What the ICM model basically tells us is that Double or Nothing poker is all about preserving your chip stack. As a consequence, calling raises with small pocket pairs aiming to hit a set or with suited connectors to hit draws are to be avoided when playing Double or Nothing poker. Calling in general is actually a bad move from a mathematical point of view in these SNGs. Your actions should be dominated by raising or folding.

Playing a large stack in Double or Nothing sit and goes.

If you manage to double your chip stack early on, the equity of your stack will be almost equal to the prize in the tournament. This means that gaining additional chips has almost no added monetary value and as a consequence from a mathematical point of view you should be folding all hands where you are not at least an 80% favorite of winning. This is even more true when you reach the bubble and have a larger than average chip stack. Remember it is not your job to eliminate players when you have a large stack. It is your job to finish in the top 5.

Playing a small stack in Double or Nothing sit and goes.
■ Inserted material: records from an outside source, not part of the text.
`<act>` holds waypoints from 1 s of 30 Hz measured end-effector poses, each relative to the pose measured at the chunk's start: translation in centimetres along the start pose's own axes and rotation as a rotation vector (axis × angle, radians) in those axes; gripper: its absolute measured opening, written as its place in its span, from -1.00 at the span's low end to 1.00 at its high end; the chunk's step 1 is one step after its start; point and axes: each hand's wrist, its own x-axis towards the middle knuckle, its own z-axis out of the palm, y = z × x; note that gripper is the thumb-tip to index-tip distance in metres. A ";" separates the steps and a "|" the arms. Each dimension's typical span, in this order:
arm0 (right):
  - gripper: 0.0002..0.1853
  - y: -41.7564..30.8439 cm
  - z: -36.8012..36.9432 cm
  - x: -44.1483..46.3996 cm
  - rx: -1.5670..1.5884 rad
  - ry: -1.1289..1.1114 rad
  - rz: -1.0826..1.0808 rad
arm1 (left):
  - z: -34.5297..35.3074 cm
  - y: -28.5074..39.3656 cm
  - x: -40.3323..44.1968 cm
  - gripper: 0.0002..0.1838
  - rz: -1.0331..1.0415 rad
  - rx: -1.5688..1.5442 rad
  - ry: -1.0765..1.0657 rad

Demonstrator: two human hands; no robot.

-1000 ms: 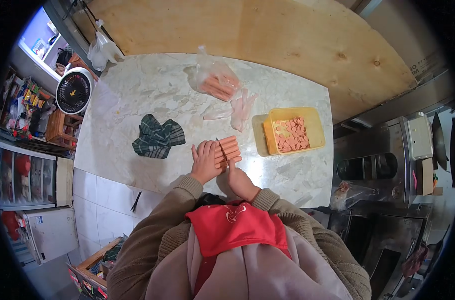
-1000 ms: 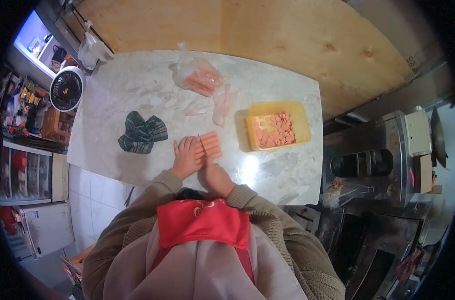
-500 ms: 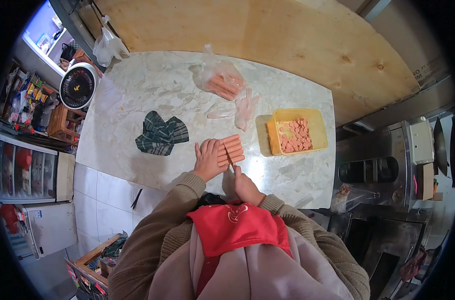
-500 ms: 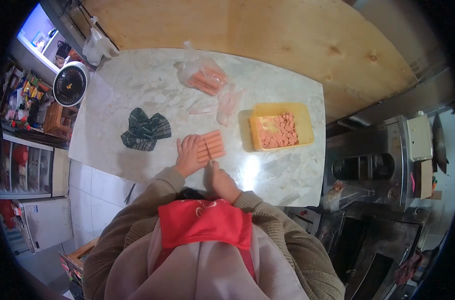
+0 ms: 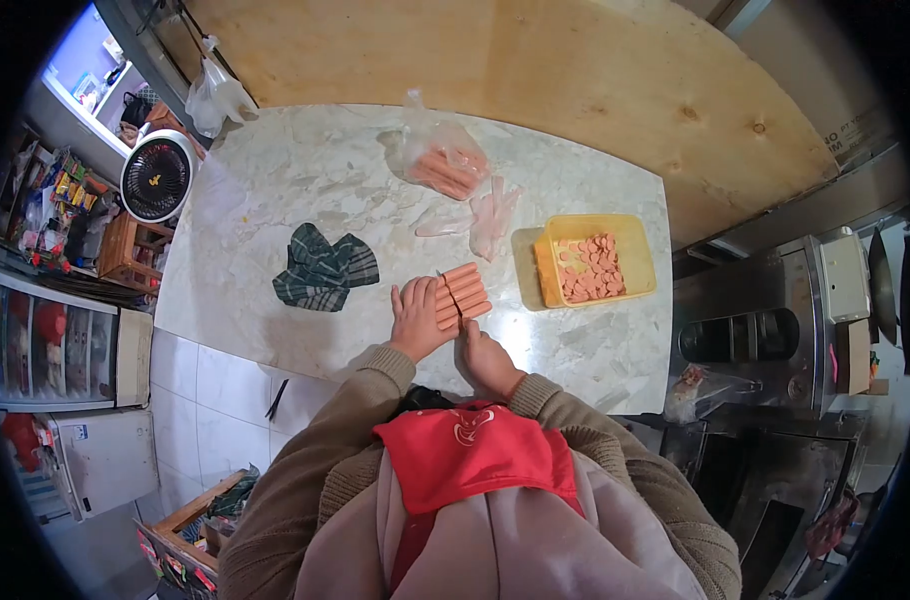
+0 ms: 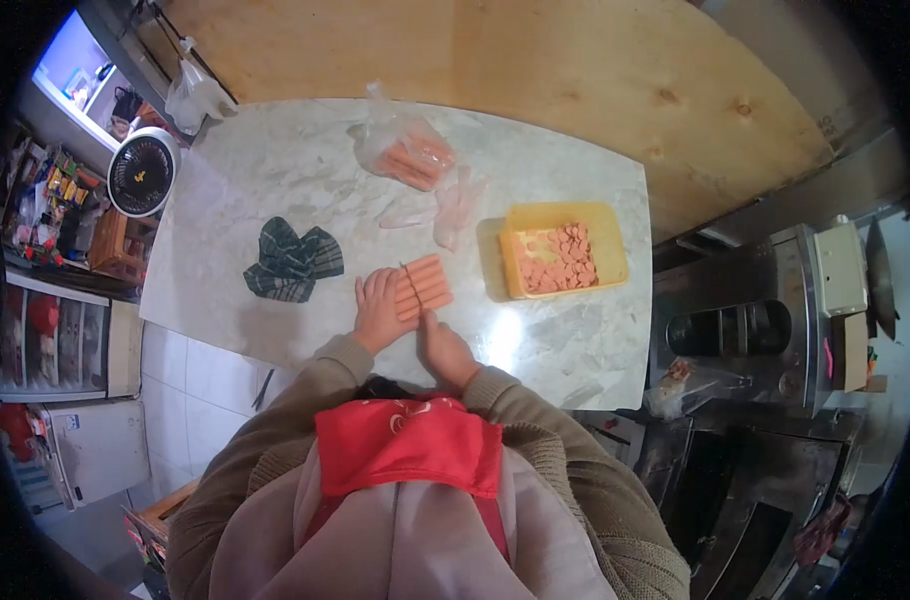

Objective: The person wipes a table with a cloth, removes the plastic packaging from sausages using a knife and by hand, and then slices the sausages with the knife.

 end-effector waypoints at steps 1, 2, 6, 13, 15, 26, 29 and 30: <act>-0.66 0.1 -0.1 -0.3 0.001 0.003 0.002 | 0.1 0.1 0.1 -0.09 -0.011 -0.016 0.018; -0.65 0.2 -0.3 -0.9 -0.002 0.003 -0.014 | 0.1 0.1 0.2 -0.09 -0.023 -0.032 0.036; -0.61 1.7 -0.2 -3.3 -0.034 0.010 -0.089 | -0.1 -0.1 0.3 -0.09 -0.035 -0.019 -0.003; -0.51 2.2 -4.6 -6.9 0.052 -0.145 -0.084 | -1.5 -1.6 2.1 -0.06 -0.015 0.117 -0.127; -0.49 1.4 -5.8 -8.6 0.145 -0.082 -0.092 | -1.7 -2.1 2.8 -0.05 -0.007 0.139 -0.158; -0.53 -1.6 -9.6 -12.0 0.271 -0.130 -0.033 | -4.0 2.0 3.6 -0.25 0.329 0.199 -0.346; -0.53 -0.9 -9.7 -12.6 0.251 -0.172 -0.016 | -2.2 1.8 4.2 -0.32 0.464 0.215 -0.344; -0.53 -0.6 -9.6 -12.8 0.253 -0.168 -0.030 | -2.1 2.2 4.4 -0.35 0.530 0.223 -0.340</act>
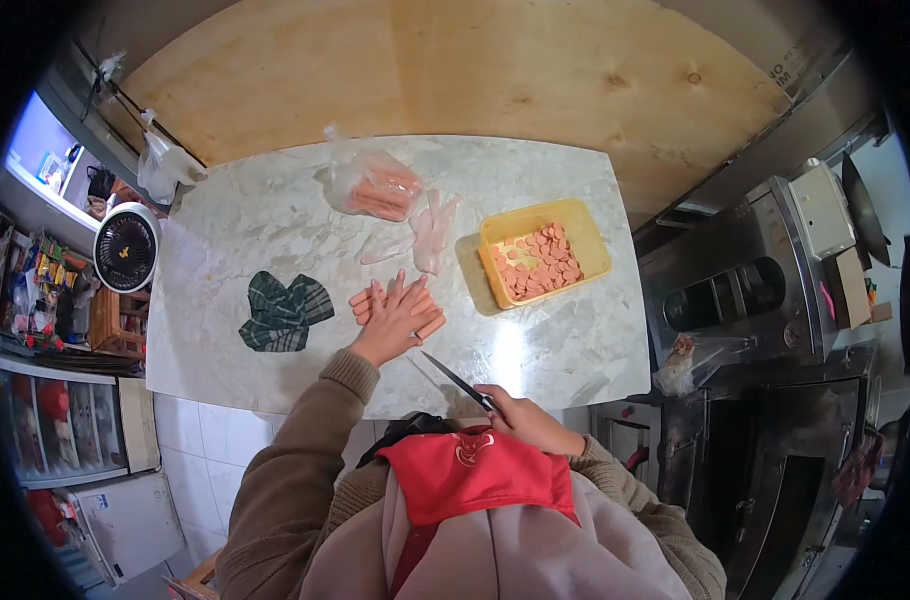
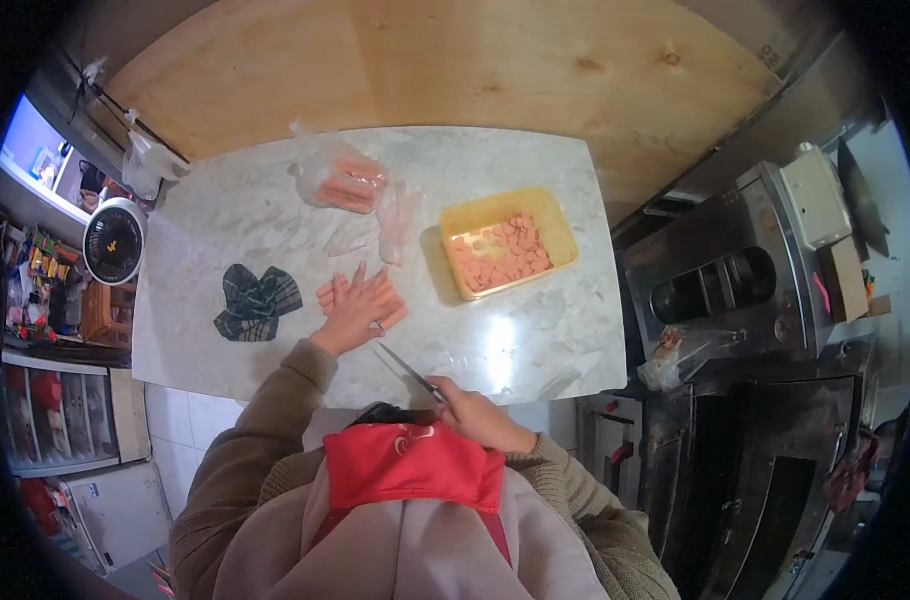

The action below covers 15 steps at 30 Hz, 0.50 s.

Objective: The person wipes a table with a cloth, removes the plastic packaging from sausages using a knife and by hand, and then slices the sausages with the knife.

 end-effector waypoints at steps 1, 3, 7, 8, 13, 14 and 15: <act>-0.53 0.4 0.0 -0.2 0.000 0.004 -0.015 | -0.1 0.3 0.2 -0.35 0.002 0.003 0.002; -0.53 0.9 -0.2 -0.8 -0.004 0.013 -0.033 | -0.2 1.0 0.8 -0.36 -0.031 0.002 -0.048; -0.52 1.9 -0.9 -2.1 -0.028 0.049 -0.099 | 0.4 2.7 1.0 -0.37 -0.083 -0.045 -0.026; -0.52 2.2 -1.1 -2.4 -0.040 0.037 -0.085 | 0.6 3.1 0.9 -0.37 -0.102 -0.070 -0.006; -0.53 4.0 -2.1 -4.6 -0.065 -0.015 -0.056 | 1.3 4.7 0.1 -0.34 -0.221 -0.124 0.055; -0.53 4.4 -2.4 -5.0 -0.066 -0.026 -0.057 | 1.4 5.0 -0.3 -0.41 -0.243 -0.153 0.094; -0.53 4.8 -2.6 -5.4 -0.069 -0.032 -0.061 | 1.0 5.5 -0.6 -0.48 -0.264 -0.181 0.132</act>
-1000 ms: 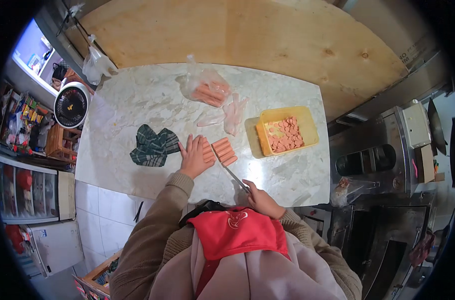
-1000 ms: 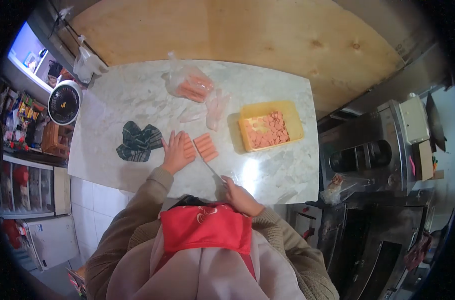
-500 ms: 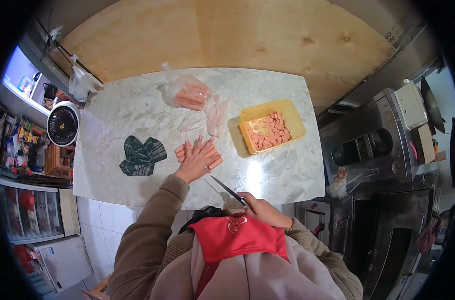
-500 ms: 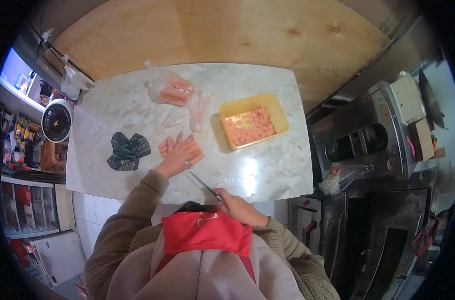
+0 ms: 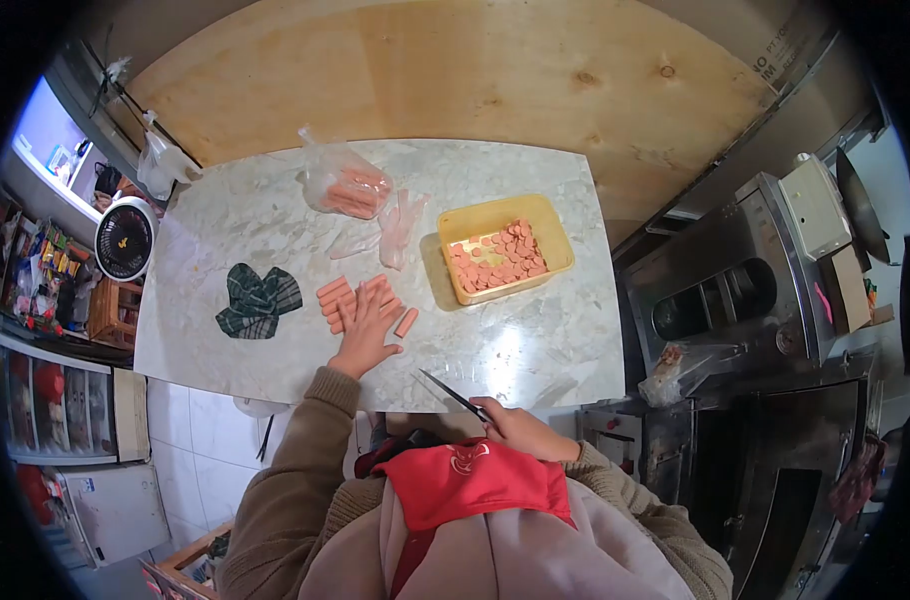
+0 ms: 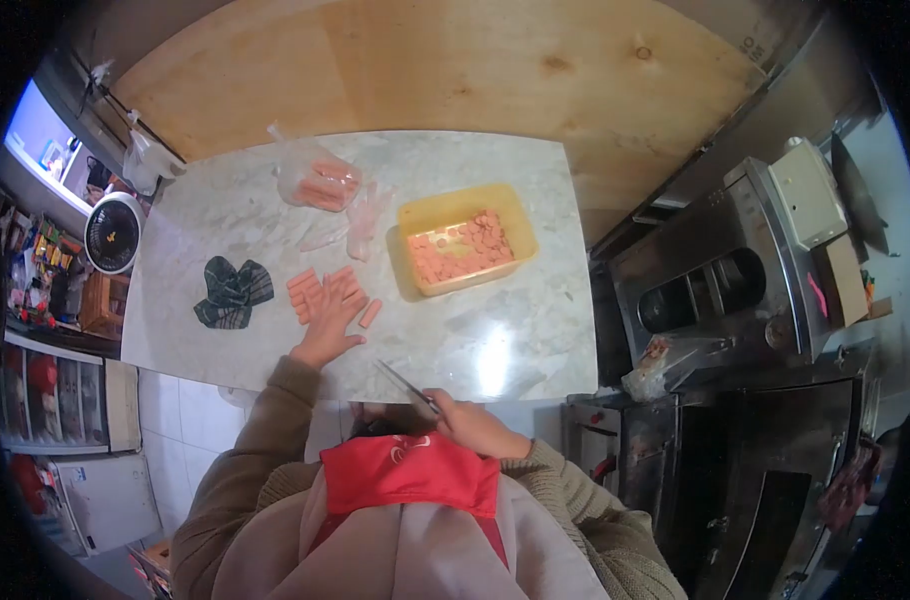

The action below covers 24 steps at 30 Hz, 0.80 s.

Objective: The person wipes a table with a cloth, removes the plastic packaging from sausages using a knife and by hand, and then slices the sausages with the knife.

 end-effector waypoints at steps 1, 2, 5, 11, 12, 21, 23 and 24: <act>-0.53 0.4 -0.1 -0.3 -0.007 -0.005 -0.019 | -0.3 0.6 -0.3 -0.54 -0.020 -0.031 0.035; -0.53 0.7 0.0 -0.6 -0.011 -0.010 -0.039 | -1.1 1.6 -0.5 -0.54 -0.025 -0.028 0.037; -0.54 0.7 0.1 -1.5 -0.018 -0.039 -0.054 | -4.3 4.7 -1.0 -0.79 -0.112 -0.111 -0.028; -0.55 -1.2 1.0 -3.0 -0.079 -0.093 0.002 | -14.2 17.0 -2.2 -0.86 0.294 -0.217 0.081; -0.55 -1.2 1.6 -3.0 -0.071 -0.085 0.002 | -16.0 19.0 -2.7 -0.86 0.448 -0.228 0.087; -0.55 -6.0 6.9 -5.5 0.004 -0.053 0.043 | -16.1 29.2 -9.4 -0.79 0.890 -0.547 0.155; -0.55 -4.9 8.8 -6.4 0.037 -0.070 0.112 | -13.9 29.9 -10.3 -0.78 0.891 -0.590 0.113; -0.55 -4.4 9.4 -7.0 0.039 -0.058 0.118 | -13.3 30.4 -10.7 -0.74 0.920 -0.591 0.115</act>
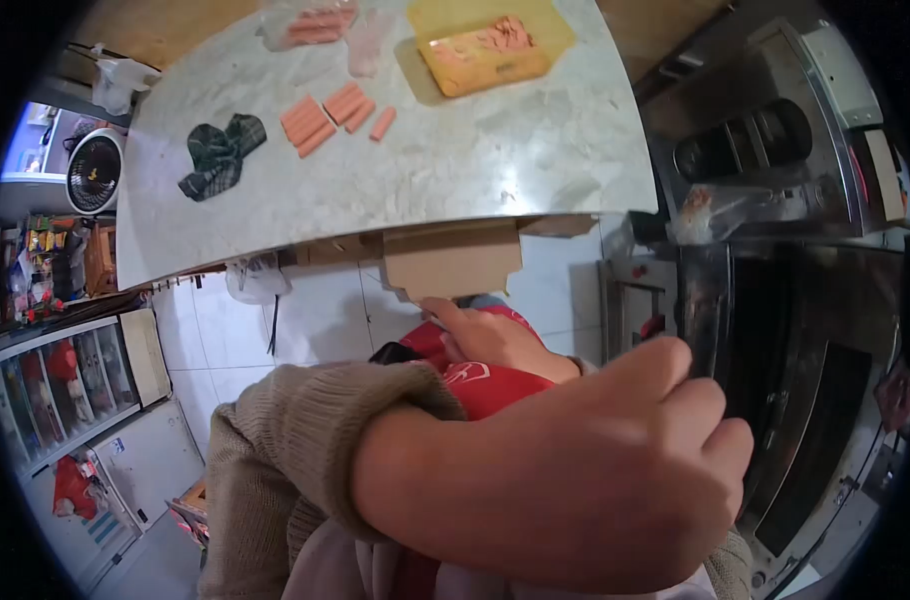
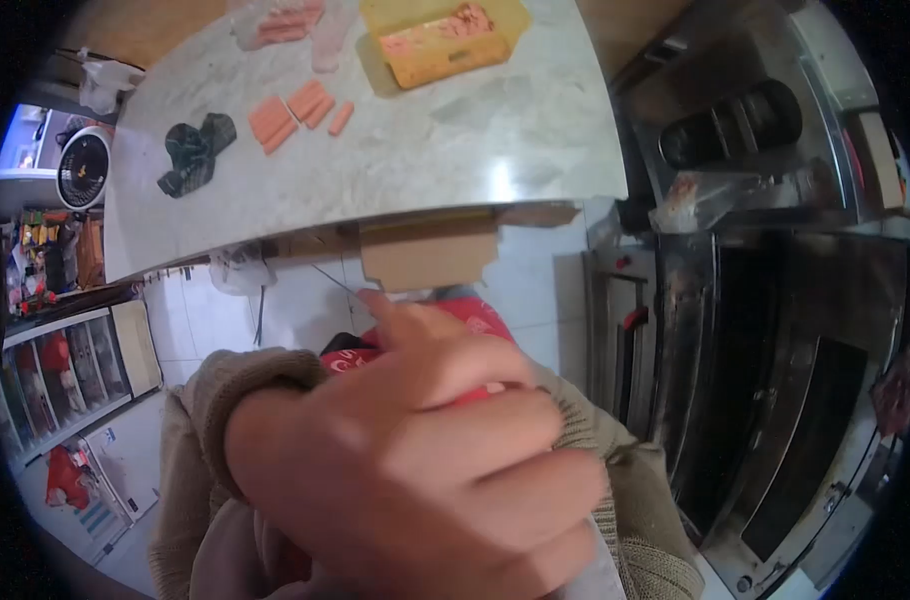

If you find yourself with a smaller than average chip stack during the middle or late stages of the tournament, picking up the blinds and antes becomes important. When stealing blinds in a DoN SNG, the trick is to pick out players who have decent size stacks and seem to know the mathematics behind the game. They will almost never call an all in from you because they know they have to be a more than 80% favorite in order to make the call. This is where the power of preserving your chip stack really comes into play. Notice also how the dynamics of a DoN SNG are very different compared to a MTT. In MTTs it is often mathematically correct for the chipleader to call short stack all ins with marginal hands.